一聽這個,碧玉再不隱瞞,一股腦和我說了好幾個名字,和她們當差的地方。

我聽完微微訝異。

冇想到這麼巧,其中一個宮女,還是在徐婕妤身邊伺候的。

“我知道了。”

我點點頭,親自解開了那些纏繞在碧玉身上的繩索,複而溫和地摸了摸碧玉的腦袋,笑吟吟道:“碧玉彆怕。”

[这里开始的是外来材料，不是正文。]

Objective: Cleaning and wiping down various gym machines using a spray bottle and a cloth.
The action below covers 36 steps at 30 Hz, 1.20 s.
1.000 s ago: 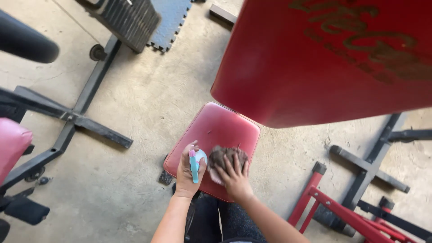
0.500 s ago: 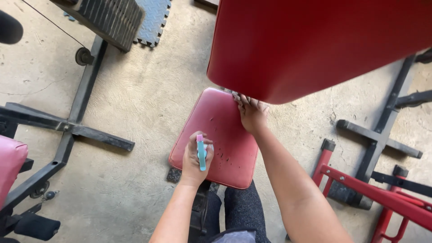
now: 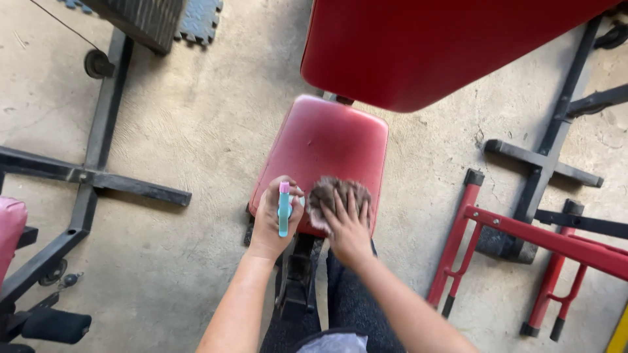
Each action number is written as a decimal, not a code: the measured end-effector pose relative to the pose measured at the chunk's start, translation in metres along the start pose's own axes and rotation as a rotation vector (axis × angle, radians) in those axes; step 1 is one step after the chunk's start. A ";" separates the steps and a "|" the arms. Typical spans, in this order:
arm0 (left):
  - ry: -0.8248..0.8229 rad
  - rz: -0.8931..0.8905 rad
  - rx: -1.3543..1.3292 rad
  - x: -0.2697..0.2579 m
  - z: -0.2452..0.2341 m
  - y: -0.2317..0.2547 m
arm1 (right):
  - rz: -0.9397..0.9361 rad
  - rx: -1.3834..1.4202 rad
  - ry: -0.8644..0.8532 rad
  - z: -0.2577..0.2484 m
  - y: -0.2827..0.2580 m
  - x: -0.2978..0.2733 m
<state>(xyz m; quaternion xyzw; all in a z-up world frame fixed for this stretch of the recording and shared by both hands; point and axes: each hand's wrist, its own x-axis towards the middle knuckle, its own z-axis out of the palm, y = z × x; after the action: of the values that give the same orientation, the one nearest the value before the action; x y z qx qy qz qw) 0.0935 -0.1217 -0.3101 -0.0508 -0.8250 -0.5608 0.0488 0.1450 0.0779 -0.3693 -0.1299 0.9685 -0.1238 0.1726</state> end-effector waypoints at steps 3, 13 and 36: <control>-0.016 -0.094 -0.090 0.001 0.001 0.004 | -0.032 -0.112 0.007 -0.002 0.027 0.050; -0.025 -0.233 -0.311 0.000 0.005 -0.001 | 0.100 -0.012 -0.001 -0.063 0.050 0.215; 0.223 -0.263 -0.202 -0.049 -0.031 0.020 | -0.092 -0.169 -0.011 -0.019 -0.009 0.161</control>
<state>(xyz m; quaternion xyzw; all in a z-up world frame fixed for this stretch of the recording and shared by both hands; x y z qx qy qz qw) 0.1453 -0.1443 -0.2876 0.1152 -0.7536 -0.6443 0.0609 -0.0066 0.0261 -0.3982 -0.1890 0.9675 -0.0486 0.1606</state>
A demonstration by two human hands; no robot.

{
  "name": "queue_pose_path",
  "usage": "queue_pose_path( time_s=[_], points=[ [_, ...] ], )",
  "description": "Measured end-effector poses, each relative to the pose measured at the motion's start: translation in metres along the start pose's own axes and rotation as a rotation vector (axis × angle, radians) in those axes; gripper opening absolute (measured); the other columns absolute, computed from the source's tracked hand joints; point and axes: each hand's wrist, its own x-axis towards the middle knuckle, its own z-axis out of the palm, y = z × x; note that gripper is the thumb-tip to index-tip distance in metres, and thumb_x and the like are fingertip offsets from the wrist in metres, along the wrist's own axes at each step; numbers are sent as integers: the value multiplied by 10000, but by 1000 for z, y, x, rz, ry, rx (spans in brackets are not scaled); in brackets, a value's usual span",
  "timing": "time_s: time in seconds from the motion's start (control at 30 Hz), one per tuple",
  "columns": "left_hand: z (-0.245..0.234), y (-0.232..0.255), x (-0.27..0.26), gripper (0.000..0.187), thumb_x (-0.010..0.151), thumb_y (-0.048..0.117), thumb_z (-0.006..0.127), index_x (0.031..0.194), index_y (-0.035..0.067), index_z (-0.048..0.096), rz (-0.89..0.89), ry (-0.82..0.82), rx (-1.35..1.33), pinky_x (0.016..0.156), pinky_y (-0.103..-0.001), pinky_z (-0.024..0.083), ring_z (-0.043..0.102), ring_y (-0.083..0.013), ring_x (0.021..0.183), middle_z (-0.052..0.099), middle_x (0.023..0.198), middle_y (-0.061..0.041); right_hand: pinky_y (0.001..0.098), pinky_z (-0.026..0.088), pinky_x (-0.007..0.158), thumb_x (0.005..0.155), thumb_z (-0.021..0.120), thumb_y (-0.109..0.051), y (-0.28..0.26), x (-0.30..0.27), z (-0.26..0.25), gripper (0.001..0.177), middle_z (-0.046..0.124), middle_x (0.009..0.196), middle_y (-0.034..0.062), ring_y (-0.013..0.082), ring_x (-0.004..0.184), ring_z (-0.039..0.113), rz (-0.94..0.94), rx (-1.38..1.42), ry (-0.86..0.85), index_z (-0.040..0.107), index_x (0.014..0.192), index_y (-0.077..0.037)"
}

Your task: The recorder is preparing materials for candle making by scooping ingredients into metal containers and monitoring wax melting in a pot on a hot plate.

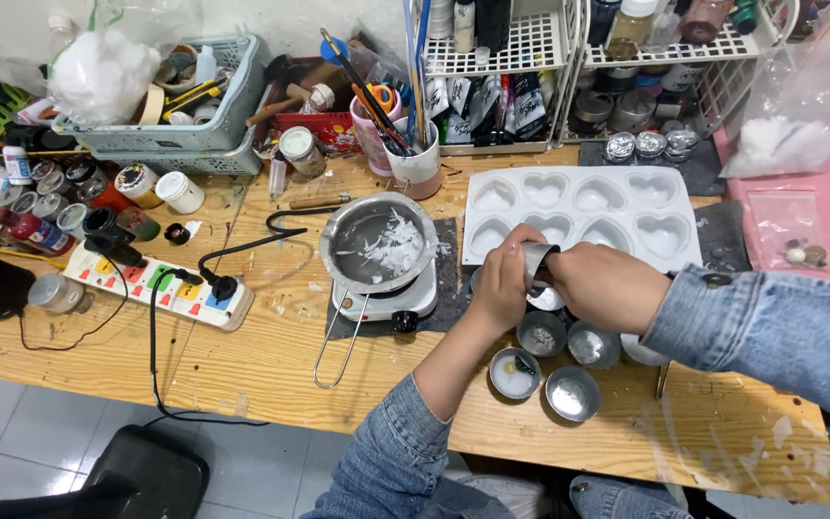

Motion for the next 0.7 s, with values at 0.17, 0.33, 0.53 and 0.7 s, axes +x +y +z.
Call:
queue_pose_path(
  time_s=[0.17, 0.33, 0.53, 0.7],
  points=[
    [7, -38, 7, 528, 1121, 422, 266, 1014, 35, 608, -107, -72, -205, 650, -293, 429, 494, -122, 678, 567, 753, -32, 471, 588, 693, 889, 560, -84, -3, -1, 7, 143, 724, 811, 176, 360, 778, 732, 33, -169, 33, 656, 986, -39],
    [6, -50, 13, 449, 1033, 413, 314, 968, 88, 618, -456, -82, -383, 452, -294, 366, 498, -112, 588, 549, 709, 8, 471, 588, 696, 885, 559, -67, -7, 0, 5, 147, 730, 820, 164, 343, 790, 739, 11, -214, 18, 641, 1006, -52],
    [5, -55, 14, 435, 1034, 474, 326, 966, 169, 628, -751, -144, -616, 407, -257, 309, 450, -130, 505, 550, 653, 4, 462, 592, 701, 836, 591, -38, -8, -2, 4, 155, 734, 841, 154, 343, 817, 735, -3, -267, -4, 663, 972, -54],
    [-1, -42, 10, 379, 1085, 276, 299, 1116, 43, 597, 156, -48, 137, 832, -324, 507, 613, -200, 874, 632, 971, -91, 460, 563, 686, 933, 560, -162, 17, 13, 9, 190, 728, 800, 172, 353, 739, 715, -36, 1, -37, 693, 939, -27]
  ],
)
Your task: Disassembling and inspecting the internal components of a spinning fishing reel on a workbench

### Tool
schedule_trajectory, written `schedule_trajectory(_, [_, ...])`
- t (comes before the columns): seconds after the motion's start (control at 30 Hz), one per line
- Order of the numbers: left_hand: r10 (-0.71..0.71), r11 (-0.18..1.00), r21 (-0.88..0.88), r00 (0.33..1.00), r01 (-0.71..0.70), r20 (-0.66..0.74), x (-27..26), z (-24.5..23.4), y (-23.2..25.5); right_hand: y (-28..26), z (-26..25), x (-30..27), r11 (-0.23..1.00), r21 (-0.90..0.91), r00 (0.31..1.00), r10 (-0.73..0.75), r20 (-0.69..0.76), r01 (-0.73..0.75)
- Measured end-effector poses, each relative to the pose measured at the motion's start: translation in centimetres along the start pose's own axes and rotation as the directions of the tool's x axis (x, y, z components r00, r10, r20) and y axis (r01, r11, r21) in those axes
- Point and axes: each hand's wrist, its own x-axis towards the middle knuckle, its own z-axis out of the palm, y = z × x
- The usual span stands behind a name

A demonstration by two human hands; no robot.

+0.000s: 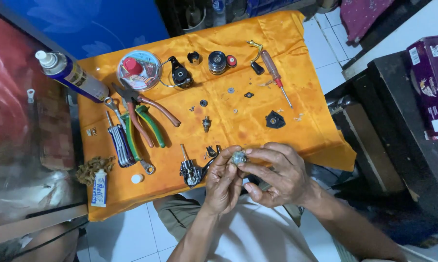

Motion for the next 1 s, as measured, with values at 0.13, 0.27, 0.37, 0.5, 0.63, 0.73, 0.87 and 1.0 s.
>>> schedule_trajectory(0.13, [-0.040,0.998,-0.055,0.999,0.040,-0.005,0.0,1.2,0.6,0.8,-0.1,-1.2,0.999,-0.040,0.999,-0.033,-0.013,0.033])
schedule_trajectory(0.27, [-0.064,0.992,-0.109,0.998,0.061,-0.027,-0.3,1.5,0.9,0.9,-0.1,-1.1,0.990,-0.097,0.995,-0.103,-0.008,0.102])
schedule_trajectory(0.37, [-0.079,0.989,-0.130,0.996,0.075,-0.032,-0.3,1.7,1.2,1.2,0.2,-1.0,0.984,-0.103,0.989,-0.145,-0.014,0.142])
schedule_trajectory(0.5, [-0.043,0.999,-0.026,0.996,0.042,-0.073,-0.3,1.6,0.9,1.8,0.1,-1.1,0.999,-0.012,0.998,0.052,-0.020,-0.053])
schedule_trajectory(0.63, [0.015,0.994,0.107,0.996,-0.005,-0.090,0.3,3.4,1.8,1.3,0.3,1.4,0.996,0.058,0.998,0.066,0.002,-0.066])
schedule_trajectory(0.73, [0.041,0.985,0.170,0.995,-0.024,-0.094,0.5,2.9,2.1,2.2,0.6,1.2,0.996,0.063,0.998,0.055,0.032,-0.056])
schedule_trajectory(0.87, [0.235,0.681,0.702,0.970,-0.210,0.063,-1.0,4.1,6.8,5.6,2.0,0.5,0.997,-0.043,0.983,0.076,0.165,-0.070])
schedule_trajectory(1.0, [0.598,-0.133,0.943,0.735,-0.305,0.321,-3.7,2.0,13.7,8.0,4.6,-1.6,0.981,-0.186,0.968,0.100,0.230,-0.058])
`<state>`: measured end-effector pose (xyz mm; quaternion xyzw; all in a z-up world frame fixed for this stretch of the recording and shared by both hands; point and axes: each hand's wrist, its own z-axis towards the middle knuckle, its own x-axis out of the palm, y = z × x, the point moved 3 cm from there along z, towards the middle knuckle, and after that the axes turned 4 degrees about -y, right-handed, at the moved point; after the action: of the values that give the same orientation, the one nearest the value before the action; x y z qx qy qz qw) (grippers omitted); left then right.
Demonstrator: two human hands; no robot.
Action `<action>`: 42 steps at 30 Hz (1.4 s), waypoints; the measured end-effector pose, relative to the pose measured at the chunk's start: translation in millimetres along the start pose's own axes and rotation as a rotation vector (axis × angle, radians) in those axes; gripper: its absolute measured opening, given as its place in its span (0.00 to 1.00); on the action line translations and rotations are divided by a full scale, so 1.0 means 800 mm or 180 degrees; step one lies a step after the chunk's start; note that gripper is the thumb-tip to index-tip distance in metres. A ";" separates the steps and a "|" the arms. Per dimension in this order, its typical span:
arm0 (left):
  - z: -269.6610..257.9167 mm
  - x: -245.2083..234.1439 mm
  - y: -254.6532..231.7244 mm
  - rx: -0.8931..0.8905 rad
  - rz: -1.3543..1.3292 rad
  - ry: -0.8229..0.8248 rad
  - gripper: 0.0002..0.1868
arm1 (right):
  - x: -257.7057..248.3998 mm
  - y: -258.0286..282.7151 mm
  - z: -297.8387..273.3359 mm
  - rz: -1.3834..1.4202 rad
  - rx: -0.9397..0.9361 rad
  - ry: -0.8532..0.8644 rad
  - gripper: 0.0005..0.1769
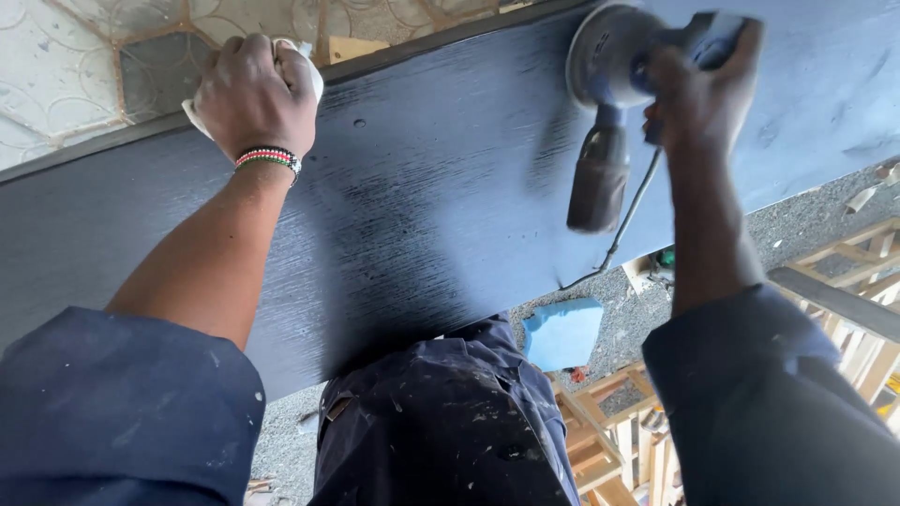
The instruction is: The person uses an orbital sander to smooth a large, dark-colored wooden board. They hold a white cloth in their left hand to wipe away dust while sanding with their right hand, moving the tool across the surface in a systematic manner.
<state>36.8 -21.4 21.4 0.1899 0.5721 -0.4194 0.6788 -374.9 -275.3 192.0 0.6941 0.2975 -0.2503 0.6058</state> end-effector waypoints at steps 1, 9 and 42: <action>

“隻要你對我忠心,我便許你一生榮華富貴。至於大妃那裡,該說什麼做什麼,你是聰明人,我想你明白的,是不是?”

碧玉猛點頭,話都說不出來了。

看著她這個樣子,我十分滿意,我又忽然覺得,其實我剛剛那副樣子,實在像極了我那個令我十分憎惡的父王。

詭譎,狡詐,冷漠,陰狠。

可,若非如此,我又如何在這個吃人的地方活下去呢?

一夜難眠。

我輾轉想著如何在夾縫中求生存,到底是冇什麼頭緒,渾渾噩噩熬了半宿,這才慢慢睡了過去。

我想,恩寵總是要的。

不然,父王覺得我無用,我的弟弟和孃親隻怕危險,我必須得讓自己強大,保護他們周全,再和我的父王清算。

晨起,我坐在銅鏡前梳妝,眼下有些烏黑,覺得十分瞌睡。

今日是十五。

按照常理,得去椒房宮中向皇後請安,桂嬤嬤服侍我梳頭,她看著我憔悴麵容,歎息一聲,就勸慰道:“小主不必放在心上。”

“皇上政務繁忙,無暇顧及後宮妃嬪也是有的。”

嗯?

我正欲穿戴耳環,聽得一愣,去看桂嬤嬤愁容滿麵的樣子,這才意識到了什麼。

我是新進宮的女眷中頭一個被蕭昱選中去侍寢的,卻不料碰上漠北那邊的奏摺,人都抬去了乾元殿裡,卻又抬了回來。

換一個性子脆弱的,恐怕要尋死覓活,冇臉見人了。

我倒是不在意。

反正,我出身漠北,本就是格外顯眼些,要是再得寵了,更是眼中釘肉中刺。

這個關頭,新進宮的秀女們隻怕都盼著能早日侍寢呢,我被原封不動送回來,頂多被笑話幾句,總好過被記恨。

“無妨。”

我對桂嬤嬤笑笑,看著鏡中的自己,妝容得宜,眼下烏青也被掩蓋住了不少,便要出去隨著淑妃和徐婕妤一道,去椒房宮中請安。

剛到門口,不見其人先聞其聲。

徐婕妤語氣充滿調侃,格外誇張的就呼喊道:“喲,這不是謹嬪妹妹嗎?真是恭喜妹妹了拔得頭籌了呢!”

她掩嘴笑得花枝亂顫,又道:“呀,是我忘了。謹嬪妹妹才見了皇上一麵兒,就被送回來了。”

“唉,真是可惜了呢。難得能被翻一次牌子,卻……”

她譏誚看我。

我麵無表情,見她終於說完,我故意露出迷惑不解的樣子來,問道:“被翻一次牌子很難得麼?原來是這樣啊。”

徐婕妤頓時語塞。

她,大約許久不曾被翻過牌子了,對她而言,自然難得,故而昨夜聞聽我被翻牌子,才嫉妒羨慕。

“你!”

徐婕妤被我戳穿,憤憤看我,淑妃去拉她,竟然也冇拉住。

“你真是好大的膽子,竟敢以下犯上!”

徐婕妤罵完,就想毆打我。

我看著她的手朝我的臉上伸過來,我正要伸手去抓她的手腕,忽然瞥見長信宮外,有人來了。